**Exercise details:** Nothing but a number is wanted here: the tally of lines in the material below that include "driveway".

Segment Start: Provided entries

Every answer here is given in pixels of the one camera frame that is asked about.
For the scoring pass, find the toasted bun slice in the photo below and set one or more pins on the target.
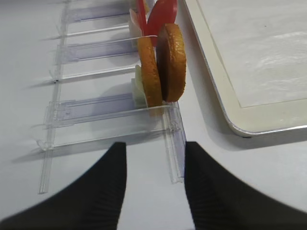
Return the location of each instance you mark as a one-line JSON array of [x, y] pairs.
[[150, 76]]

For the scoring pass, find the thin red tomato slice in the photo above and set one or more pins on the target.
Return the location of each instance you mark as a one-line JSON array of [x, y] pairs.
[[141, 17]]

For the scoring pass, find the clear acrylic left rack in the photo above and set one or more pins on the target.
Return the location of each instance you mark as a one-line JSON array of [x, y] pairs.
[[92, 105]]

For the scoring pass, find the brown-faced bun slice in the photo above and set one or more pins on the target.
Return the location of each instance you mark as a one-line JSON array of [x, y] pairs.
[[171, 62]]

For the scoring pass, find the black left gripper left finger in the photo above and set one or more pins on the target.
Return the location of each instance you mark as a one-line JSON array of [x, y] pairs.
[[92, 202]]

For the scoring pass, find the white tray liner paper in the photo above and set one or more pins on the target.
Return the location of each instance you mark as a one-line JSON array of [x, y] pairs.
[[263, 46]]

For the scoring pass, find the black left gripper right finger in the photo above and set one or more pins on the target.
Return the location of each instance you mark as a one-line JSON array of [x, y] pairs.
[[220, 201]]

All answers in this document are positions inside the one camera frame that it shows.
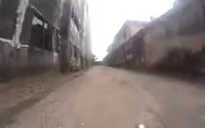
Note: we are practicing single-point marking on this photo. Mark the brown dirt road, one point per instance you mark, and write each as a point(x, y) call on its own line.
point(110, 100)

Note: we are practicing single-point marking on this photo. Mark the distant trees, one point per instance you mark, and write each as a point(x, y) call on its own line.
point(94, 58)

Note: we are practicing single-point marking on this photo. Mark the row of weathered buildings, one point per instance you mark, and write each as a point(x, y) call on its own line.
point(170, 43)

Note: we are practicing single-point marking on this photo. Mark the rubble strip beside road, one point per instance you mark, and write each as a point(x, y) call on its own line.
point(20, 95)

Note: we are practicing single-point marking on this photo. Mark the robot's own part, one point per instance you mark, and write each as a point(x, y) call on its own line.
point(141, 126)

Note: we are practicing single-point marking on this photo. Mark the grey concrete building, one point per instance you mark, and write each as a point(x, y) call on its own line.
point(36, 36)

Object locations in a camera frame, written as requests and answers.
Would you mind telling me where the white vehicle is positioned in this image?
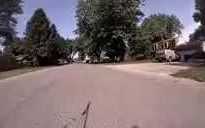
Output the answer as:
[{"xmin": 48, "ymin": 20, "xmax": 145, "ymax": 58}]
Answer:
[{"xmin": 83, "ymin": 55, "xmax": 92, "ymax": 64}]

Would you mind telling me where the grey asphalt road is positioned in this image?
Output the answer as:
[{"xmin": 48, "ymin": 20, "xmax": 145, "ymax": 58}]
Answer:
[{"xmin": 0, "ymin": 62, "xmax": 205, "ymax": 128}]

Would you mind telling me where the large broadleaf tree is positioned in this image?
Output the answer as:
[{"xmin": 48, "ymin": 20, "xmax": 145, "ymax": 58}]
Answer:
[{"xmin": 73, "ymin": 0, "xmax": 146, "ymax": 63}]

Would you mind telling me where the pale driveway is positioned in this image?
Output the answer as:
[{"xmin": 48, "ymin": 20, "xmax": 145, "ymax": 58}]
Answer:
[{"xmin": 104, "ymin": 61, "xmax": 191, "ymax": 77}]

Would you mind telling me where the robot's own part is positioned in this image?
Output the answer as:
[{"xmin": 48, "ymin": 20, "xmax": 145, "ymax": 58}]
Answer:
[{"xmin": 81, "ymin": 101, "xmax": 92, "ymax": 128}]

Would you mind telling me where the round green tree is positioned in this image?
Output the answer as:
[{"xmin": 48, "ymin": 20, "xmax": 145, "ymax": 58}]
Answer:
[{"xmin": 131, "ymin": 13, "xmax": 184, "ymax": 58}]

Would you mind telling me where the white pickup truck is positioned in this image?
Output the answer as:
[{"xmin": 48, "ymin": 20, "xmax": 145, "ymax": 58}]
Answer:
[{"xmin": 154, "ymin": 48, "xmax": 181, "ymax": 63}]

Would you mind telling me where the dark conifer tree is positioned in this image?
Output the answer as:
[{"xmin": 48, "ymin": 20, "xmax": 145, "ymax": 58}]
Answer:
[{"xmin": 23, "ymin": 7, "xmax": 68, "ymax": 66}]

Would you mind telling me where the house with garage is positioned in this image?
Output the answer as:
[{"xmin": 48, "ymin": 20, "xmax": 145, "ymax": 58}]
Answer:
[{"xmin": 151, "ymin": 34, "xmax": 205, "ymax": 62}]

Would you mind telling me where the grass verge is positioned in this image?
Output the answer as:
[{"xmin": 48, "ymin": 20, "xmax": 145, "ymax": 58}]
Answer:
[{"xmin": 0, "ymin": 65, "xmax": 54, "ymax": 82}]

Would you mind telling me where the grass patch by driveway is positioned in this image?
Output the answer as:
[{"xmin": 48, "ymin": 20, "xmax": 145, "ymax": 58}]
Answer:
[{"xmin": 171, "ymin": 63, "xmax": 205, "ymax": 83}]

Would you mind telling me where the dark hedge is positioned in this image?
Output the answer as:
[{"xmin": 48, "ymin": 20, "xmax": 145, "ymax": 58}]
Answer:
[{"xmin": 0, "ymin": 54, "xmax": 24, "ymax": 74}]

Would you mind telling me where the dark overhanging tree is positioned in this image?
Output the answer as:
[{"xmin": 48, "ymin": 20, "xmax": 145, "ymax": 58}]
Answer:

Segment End: Provided entries

**Completed task:** 2